SCOTUS Aftershocks

COVER DESIGN BY MICHAEL SHIREY

COVER DESIGN BY MICHAEL SHIREY

A lot has happened on the LGBT rights front in the short period since the US Supreme Court recognized that same-sex couples have a constitutional right to marry.

Last week, the Equal Employment Opportunity Commission, the federal agency that enforces workplace nondiscrimination protections under the 1964 Civil Rights Act, ruled that “an allegation of discrimination based on sexual orientation is necessarily an allegation of sex discrimination.” As Gay City News goes to press on July 22, we are preparing for a Washington July 23 press conference where Rhode Island Representative David Cicilline and Oregon Senator Jeff Merkley will present a congressional bill aimed at providing the LGBT community with comprehensive civil rights protections not only in employment, but in housing, public accommodations, access to credit, and other areas, as well.

Ten days ago, the Pentagon announced it is beginning a six-month study period the inevitable conclusion of which will be the opportunity for transgender service members to finally serve openly.

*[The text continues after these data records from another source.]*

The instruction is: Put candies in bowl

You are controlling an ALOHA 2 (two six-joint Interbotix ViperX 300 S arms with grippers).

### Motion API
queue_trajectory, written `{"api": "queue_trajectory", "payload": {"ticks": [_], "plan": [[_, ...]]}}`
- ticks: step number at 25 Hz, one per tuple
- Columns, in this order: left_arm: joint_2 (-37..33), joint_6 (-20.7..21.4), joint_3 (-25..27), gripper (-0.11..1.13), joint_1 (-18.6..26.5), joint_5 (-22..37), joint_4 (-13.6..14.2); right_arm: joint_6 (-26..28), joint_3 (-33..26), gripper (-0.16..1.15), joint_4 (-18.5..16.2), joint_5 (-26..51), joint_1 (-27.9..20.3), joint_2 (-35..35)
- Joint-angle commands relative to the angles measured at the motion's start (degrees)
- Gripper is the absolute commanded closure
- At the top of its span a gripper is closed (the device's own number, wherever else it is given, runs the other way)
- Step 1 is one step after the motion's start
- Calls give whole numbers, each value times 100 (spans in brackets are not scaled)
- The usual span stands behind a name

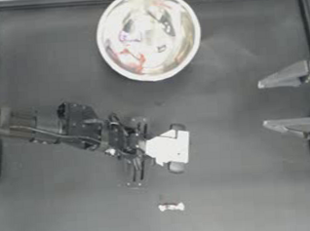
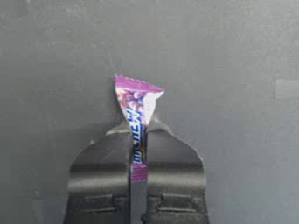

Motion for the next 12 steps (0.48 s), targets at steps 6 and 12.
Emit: {"api": "queue_trajectory", "payload": {"ticks": [6, 12], "plan": [[-1187, 149, -53, 83, 185, 0, 141, 26, -62, -1, 18, -44, 35, 62], [-1907, 281, 0, 83, 738, 0, 510, 26, -62, -1, 44, -44, 44, 62]]}}
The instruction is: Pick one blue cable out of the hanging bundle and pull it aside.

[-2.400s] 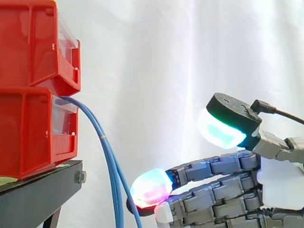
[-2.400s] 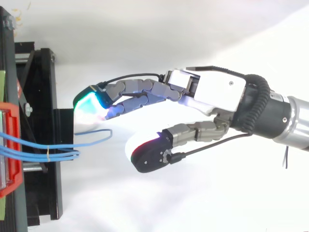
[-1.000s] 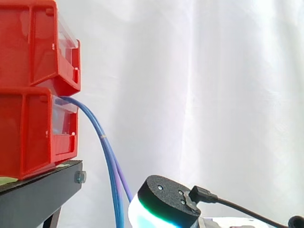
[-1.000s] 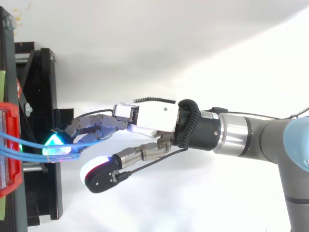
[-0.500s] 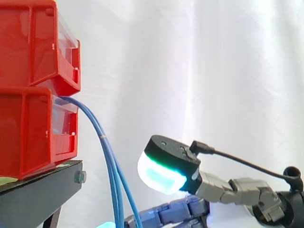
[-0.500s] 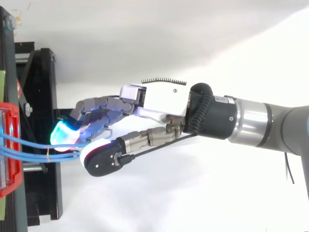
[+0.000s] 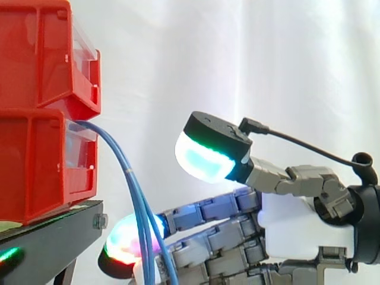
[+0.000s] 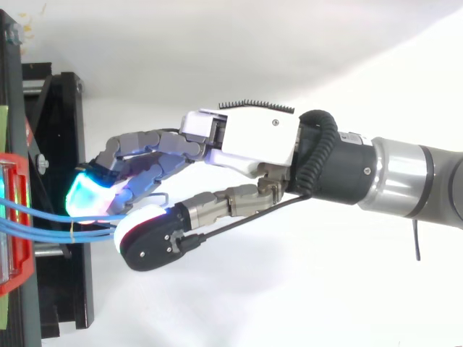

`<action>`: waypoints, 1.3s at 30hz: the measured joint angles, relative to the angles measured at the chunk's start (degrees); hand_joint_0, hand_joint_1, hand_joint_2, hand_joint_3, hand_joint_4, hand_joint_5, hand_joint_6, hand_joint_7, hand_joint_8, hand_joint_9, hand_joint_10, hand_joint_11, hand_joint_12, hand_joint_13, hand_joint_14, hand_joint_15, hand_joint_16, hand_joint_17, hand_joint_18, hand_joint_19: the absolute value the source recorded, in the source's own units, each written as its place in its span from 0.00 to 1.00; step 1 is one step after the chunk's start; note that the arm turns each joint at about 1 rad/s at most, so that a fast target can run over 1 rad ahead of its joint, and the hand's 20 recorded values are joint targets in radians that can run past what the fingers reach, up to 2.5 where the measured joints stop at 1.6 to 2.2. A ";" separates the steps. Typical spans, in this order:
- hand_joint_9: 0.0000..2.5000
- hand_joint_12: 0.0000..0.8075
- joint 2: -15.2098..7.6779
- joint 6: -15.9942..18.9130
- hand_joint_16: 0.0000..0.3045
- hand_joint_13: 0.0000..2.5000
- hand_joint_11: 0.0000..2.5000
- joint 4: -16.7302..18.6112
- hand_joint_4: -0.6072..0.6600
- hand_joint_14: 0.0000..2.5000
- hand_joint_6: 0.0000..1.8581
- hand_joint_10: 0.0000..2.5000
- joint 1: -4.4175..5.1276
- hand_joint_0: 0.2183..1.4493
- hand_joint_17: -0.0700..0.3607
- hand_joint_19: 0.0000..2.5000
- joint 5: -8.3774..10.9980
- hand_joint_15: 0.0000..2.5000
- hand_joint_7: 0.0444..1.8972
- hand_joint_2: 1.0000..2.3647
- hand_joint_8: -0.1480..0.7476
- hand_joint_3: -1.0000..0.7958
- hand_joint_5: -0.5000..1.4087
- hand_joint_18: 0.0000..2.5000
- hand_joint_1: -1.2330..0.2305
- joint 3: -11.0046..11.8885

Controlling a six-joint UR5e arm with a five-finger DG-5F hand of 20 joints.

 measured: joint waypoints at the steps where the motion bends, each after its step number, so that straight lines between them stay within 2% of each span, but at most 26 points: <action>1: 0.26 0.43 0.06 -0.18 0.16 0.18 0.03 -0.01 0.67 0.00 0.27 0.00 0.04 0.27 0.42 0.15 0.01 0.08 0.60 0.00 0.48 0.28 0.22 0.14 0.44 0.10; 13: 0.26 0.43 0.08 -2.79 0.16 0.18 0.03 1.10 0.68 0.00 0.27 0.00 0.71 0.26 0.42 0.15 0.34 0.08 0.58 0.00 0.48 0.28 0.22 0.15 0.43 0.44; 22: 0.25 0.42 0.00 -3.62 0.16 0.18 0.03 3.63 0.64 0.00 0.27 0.00 0.82 0.31 0.41 0.16 0.45 0.08 0.60 0.01 0.47 0.40 0.21 0.15 0.40 -0.63; 24: 0.25 0.42 -0.01 -3.83 0.16 0.18 0.04 5.34 0.64 0.00 0.27 0.00 0.93 0.31 0.42 0.16 0.46 0.09 0.61 0.01 0.46 0.38 0.21 0.15 0.39 -1.85; 29: 0.26 0.42 -0.01 -5.30 0.16 0.19 0.04 12.16 0.63 0.00 0.27 0.00 1.01 0.29 0.42 0.16 0.82 0.09 0.66 0.00 0.47 0.30 0.22 0.16 0.38 -5.50; 32: 0.27 0.42 -0.01 -5.95 0.16 0.19 0.04 15.35 0.63 0.00 0.28 0.00 1.01 0.28 0.42 0.16 0.94 0.09 0.65 0.00 0.47 0.28 0.22 0.16 0.39 -6.29; 39: 0.28 0.43 -0.01 -6.18 0.16 0.20 0.04 16.64 0.62 0.00 0.29 0.00 1.03 0.28 0.42 0.16 0.99 0.09 0.63 0.00 0.48 0.28 0.22 0.17 0.39 -6.56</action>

The Boy Scouts, meanwhile, announced it is prepared to end its longstanding odious ban on gay adults working in leadership positions.

And, on July 15, Caitlyn Jenner offered a bravura proclamation of her commitment to play a leadership role on transgender rights, challenging her audience to acknowledge that even if she is strong enough to withstand negative, even ugly public reaction, the thousands of transgender teens struggling to come to terms with their identity should not be forced to endure the same.

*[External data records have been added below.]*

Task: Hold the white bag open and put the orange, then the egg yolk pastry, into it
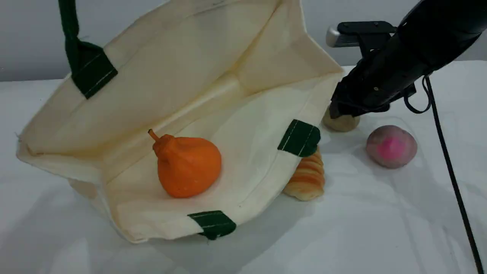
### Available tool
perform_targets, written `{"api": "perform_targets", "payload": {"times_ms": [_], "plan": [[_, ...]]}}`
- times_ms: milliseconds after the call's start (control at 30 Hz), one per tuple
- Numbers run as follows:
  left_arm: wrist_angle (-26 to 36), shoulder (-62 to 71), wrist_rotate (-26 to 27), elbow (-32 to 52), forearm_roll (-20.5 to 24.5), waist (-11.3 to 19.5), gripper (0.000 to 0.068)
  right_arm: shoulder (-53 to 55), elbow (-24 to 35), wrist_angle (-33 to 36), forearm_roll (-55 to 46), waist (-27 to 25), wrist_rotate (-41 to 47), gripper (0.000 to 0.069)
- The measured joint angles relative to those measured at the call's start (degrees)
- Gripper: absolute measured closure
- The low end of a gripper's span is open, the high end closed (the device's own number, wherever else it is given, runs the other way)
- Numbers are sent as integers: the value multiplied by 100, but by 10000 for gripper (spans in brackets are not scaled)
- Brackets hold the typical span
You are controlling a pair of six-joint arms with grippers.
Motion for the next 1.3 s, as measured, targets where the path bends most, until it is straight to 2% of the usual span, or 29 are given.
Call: {"api": "perform_targets", "payload": {"times_ms": [67, 167, 467, 733, 900, 1133, 1233, 1300], "plan": [[0, 0, 0, 0, 0, 0, 617, 0, 0, -19, -19, -27, 0, 552], [0, 0, 0, 0, 0, 0, 617, -27, 6, 50, -19, -112, 0, 555], [-5, 0, 0, 0, 28, 0, 617, -430, 27, 902, -65, -724, 0, 555], [-9, 0, -5, 0, 28, 0, 617, -667, 128, 1401, -622, -1065, 251, 555], [-12, 0, 0, 0, 28, 0, 617, -960, 394, 1479, -1052, -1364, 546, 555], [-16, 0, 0, 0, 28, 0, 617, -1715, 887, 2339, -1259, -1906, 713, 555], [-23, 0, 0, 0, 28, 0, 617, -2015, 1080, 2531, -1265, -1946, 713, 555], [-30, 0, 0, 0, 28, 0, 617, -2593, 1387, 2671, -1242, -1932, 702, 555]]}}
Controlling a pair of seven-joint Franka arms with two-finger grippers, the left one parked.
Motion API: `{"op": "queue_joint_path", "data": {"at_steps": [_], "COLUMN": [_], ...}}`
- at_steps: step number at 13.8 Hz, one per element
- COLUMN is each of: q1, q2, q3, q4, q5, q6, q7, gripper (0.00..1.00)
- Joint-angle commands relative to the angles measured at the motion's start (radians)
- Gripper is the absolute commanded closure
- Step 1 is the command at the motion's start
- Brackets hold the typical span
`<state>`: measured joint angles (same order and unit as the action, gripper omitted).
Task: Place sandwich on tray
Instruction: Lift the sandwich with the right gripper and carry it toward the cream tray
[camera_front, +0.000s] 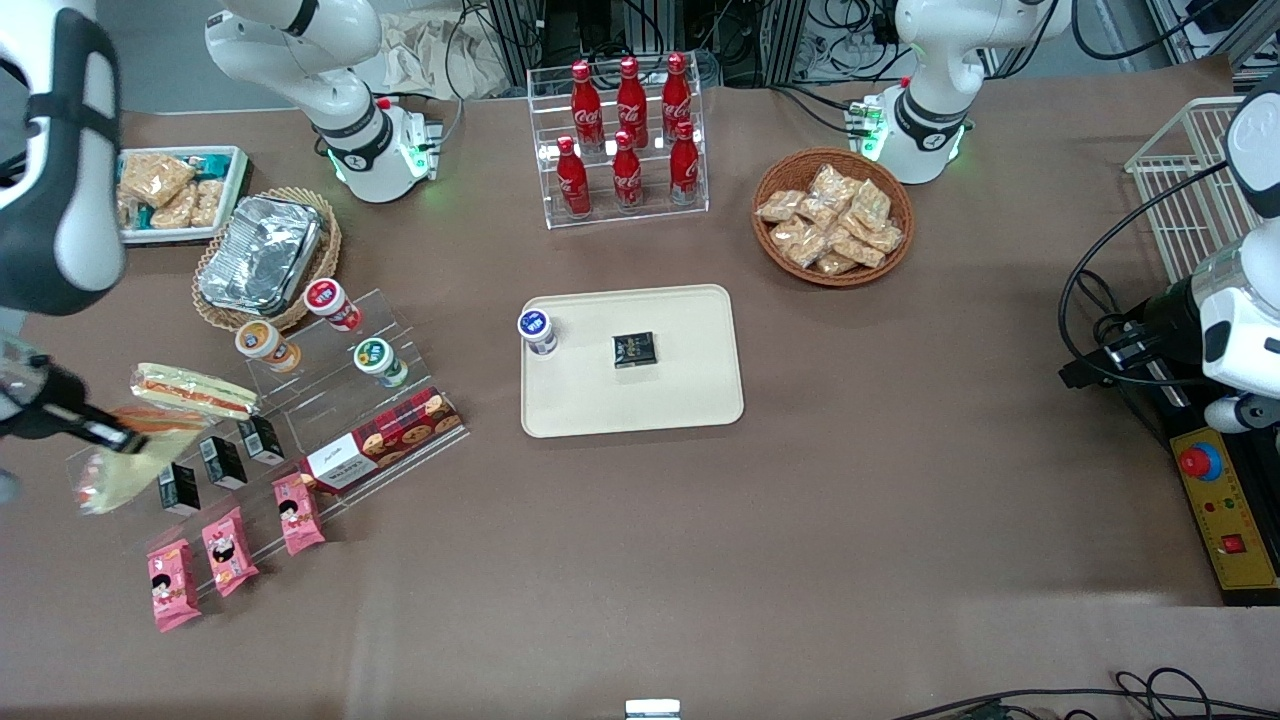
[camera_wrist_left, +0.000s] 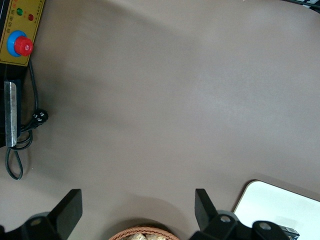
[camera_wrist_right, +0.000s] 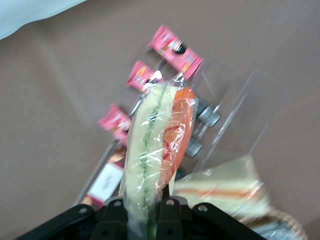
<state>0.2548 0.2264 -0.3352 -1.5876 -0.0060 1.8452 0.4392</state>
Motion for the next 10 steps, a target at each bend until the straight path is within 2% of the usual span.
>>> {"op": "queue_joint_path", "data": {"at_steps": [1,5,7,10], "q1": [0.111,0.283,0.369,0.444], "q2": [-0.002,0.024,0.050,0.085], "q3": [-0.007,-0.008,-0.008,-0.008], "q4": [-0.006,-0.006,-0.006,-0.006], "q5": [0.018,0.008,0.005,0.006], "q6": [-0.023,-0.009,0.018,0.113], "q7": [0.153,0.188,0.103,-0.019], "gripper": [1.00,1.00,1.00,1.00]}}
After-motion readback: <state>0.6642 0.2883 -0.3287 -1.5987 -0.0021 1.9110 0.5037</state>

It may come off as a bit facetious, I’ll admit, to frame these developments as aftershocks of the high court marriage ruling. All of these events reflect hard work on the part of many advocates and steps along the road dating back decades, and there’s more than a bit of serendipity that they came together in such rapid-fire bursts. At the same time, it is somehow fitting they arrived clustered, since the progress reflected in the marriage equality decision was of a piece with the changing climate for LGBT rights in America that made all the other recent good news possible as well.

Justice Anthony Kennedy’s opinion in the marriage case was not as expansive as it might have been. The court could have weighed whether claims asserting anti-gay discrimination should be evaluated using the type of heightened scrutiny accorded to those made on the basis of sex or race. Had the court concluded they should be, not only would it have made the marriage question a slam dunk but it would immediately have made suspect any law or policy that treats LGBT Americans differently than others in society.

Instead, Kennedy relied primarily on the view that, since marriage is a fundamental right, denying same-sex couples the right to join the institution infringes on our equal protection and due process rights guaranteed by the US Constitution. But that is no small thing in and of itself.

In its finding that sexual orientation discrimination inherently is sex discrimination, the EEOC noted Kennedy’s view that bans on same-sex marriage “abridge central precepts of equality.” And the Boy Scouts, in determining it won’t too much longer be able to defend its ban on gay adult leaders, wrote that the marriage ruling “will likely be interpreted by many courts as formally announcing that the balance that led to the BSA prevailing” against New Jersey gay Eagle Scout James Dale’s unsuccessful challenge in 2000 “has conclusively changed.”

The BSA may or may not be right in that assumption, and the EEOC finding may or may not be persuasive to federal courts weighing anti-gay job discrimination claims. Which is why the Cicilline-Merkley bill, likely a long-term project given GOP control of Congress, is so critical in the fight for ironclad civil rights protections. Still, the Democrats’ apparent plan to insist that those protections be comprehensive and not watered down by expansive religious exemptions reflects the fundamental embrace of LGBT people’s dignity that was at the heart of Supreme Court rulings dating back 12 years — on marriage, on DOMA, and on sodomy.

Accepting the fundamental dignity of LGBT lives is particularly crucial to society’s ability to advance on issues like transgender rights, which involve a small and largely invisible minority. Capturing and conveying that truth made for the essentially beauty in Caitlyn Jenner’s ESPN debut.